Article: Research and Critical Reflection
Research and Critical Reflection
10 March 2023
By Clare Chan Suet Ching
Research and Critical Reflection
A constant debate that ensues in universities especially across Southeast Asia is the role and importance of research in the music discipline, a predominantly performance based thought-of discipline. Therefore, a discussion on the importance of research in music was roused in the session. One of the points that emerged was the need for empirical data in cases where evidence was required to support the development and continuity of music programmes in our nation. Data such as the effectiveness of music in holistic development, well-being and psychological health through research was important in supporting the cause to maintain and improve on music education programs in schools. However, a participant from a western country shared with us that even though empirical data had been provided to the government, dominant political forces had decided to purposely ignore the data. Another participant reacted to this situation by highlighting importance of utilizing stories, narratives and anecdotes that described how music changed lives, touched hearts, connected people and inspired change in influencing decisions made by the higher authority. Therefore, the session agreed that music scholars in the music discipline should be able to tell narratives as research and this data should be accepted as “empirical” data. Therefore, we should continue to advocate for acceptance of diverse expression in research outcomes.
In an ensuing discussion, the group felt that research which explored the transmission of traditional music in a holistic and lifelong learning context should to be emphasized. We believe that learning, performing and composing music should also encompass the learning of values and concepts in a particular culture. Consequently, the learning of music would transcend its performative outcomes to the enculturation of the performer as a human with positive values. We also posit that a music performer should also be able to spontaneously interact and blend together his/her music with musicians from diverse musical styles.

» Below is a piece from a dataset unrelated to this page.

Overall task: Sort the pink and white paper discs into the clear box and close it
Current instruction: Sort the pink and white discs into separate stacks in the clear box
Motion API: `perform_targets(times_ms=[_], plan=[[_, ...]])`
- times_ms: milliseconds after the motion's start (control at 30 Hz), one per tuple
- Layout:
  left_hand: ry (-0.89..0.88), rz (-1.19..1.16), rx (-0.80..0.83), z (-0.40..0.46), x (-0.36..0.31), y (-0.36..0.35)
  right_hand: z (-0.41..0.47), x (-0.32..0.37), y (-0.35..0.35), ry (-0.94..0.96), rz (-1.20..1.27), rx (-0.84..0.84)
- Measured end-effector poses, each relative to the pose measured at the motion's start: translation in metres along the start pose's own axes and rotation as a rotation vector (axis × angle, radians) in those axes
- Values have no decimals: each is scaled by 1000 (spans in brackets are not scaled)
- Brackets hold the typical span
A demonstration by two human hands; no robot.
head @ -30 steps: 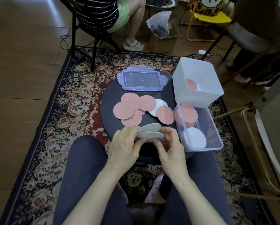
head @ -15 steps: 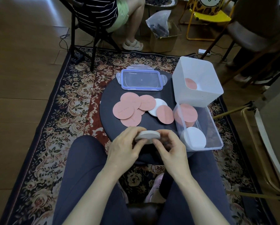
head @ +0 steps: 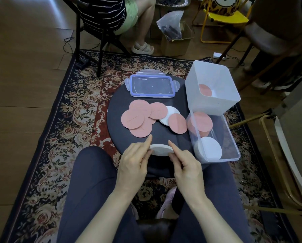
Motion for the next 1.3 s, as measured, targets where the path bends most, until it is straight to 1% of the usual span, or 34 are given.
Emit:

In this sense, a musician’s creative ability is developed as he/she finds ways to blend and “harmonize” their music with other music.
The session ended with a discussion on how SEADOM could support the concerns of music directors in Southeast Asia’s on its musical development. We agreed that SEADOM provided the platform for connecting people with common research aims for future collaborative research. The group also raised the possibilities of a central online database that could facilitate this connection.
Clare Chan Suet Ching, Universiti Putra Malaysia, Malaysia (Author)
Ang Mei Foong – Universiti Putra Malaysia, Malaysia
Yap Jia Ying - Alumni Universiti Pendidikan Sultan Idris, Malaysia
Nilesh - Vijaybhoomi University, India
Mieko Kanno - Sibelius Academy, University of the Arts Helsinki, Finland
Kirsty McCahon - Melbourne Conservatory of Music, Australia
Pongthep - Princess Galyani Vadhana Thailand, Thailand
Friederike Jurth - University of Music Weimar, Germany
SEADOM Member Benefits
In a discussion on how SEADOM benefits and could further benefit Southeast Asia music directors, participants in the session mentioned that they appreciated the opportunity to understand how other institutions operate, as well as discuss, share, and find solutions to challenges faced in their own institutions. Many were happy to discover like-minded leaders with whom they could engage in on conversations on future research, collaborations, and student/staff exchanges. SEADOM provides a space to think beyond and see their institution from a different perspective. It was a place where they felt replenished with new energy and ideas to improve on their music institution’s direction and aims. The participants were also glad to be able to promote their institution’s program, activities, events, and conferences through a more personal approach to directors of other institutions.
One of the happiest moments in SEADOM were the chance to have informal conversations—the “chit-chat” sessions over tea, dinners, and in future, at local live music venues. The rapport developed during these sessions help music directors understand each other better to facilitate decisions on future collaborations. On future benefits, the participants suggested on a mobile virtual networking application that could connect members together. A membership directory as well as a link to member’s information especially their research, publication, performance, compositions, productions, and others would be helpful.
There are suggestions of having SEADOM in conjunction with activities that Southeast Asian universities will usually fund such as conferences, promotion of university music courses, skill enhancement workshops and others. Enhancement workshops or events including song writing camps, music competitions and publishing workshops for are possibilities for drawing membership. Being a committee member of SEADOM will also provide music directors with more grounds for congress travel funding from their universities. A hybrid congress that includes some access to main events such as keynotes speakers would also attract more membership.